**WORK TO COMPLETE:**
Read through the listing below and copy each line in which the word "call" occurs.

**DATASET EXTRACT:**
__________________________________________________
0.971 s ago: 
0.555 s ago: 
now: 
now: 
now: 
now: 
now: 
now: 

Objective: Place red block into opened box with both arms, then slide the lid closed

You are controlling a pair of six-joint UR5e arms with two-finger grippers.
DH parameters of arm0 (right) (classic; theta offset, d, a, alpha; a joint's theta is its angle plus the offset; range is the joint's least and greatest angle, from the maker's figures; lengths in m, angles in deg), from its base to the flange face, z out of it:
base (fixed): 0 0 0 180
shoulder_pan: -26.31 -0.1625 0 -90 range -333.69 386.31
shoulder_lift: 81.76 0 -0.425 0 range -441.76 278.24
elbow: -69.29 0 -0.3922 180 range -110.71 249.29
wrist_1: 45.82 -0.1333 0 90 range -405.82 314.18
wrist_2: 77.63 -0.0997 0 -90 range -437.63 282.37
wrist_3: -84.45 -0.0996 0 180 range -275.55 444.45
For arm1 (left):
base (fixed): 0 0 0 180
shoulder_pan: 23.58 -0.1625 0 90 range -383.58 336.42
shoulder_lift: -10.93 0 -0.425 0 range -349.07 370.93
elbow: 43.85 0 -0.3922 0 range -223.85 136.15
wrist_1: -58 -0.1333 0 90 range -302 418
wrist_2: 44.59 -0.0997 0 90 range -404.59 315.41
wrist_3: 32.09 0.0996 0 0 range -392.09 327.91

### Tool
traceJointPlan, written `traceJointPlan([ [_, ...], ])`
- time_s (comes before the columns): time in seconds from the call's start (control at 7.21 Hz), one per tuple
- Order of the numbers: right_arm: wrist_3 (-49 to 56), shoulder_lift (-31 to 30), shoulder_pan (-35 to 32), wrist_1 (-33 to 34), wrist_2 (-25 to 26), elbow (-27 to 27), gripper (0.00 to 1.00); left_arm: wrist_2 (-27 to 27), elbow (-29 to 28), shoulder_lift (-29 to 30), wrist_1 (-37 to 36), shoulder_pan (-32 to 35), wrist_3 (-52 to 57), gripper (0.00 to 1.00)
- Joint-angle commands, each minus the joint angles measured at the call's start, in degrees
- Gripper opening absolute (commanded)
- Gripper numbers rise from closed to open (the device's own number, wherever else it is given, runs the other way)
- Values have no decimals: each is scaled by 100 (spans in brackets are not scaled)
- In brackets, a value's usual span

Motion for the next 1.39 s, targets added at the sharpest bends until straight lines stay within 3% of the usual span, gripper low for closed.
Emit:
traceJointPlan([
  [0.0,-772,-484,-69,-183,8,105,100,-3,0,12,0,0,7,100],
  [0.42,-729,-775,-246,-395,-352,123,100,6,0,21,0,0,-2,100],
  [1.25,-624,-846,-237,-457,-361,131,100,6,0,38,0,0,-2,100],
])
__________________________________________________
**ANSWER TO THIS TASK:**
- time_s (comes before the columns): time in seconds from the call's start (control at 7.21 Hz), one per tuple
- Joint-angle commands, each minus the joint angles measured at the call's start, in degrees

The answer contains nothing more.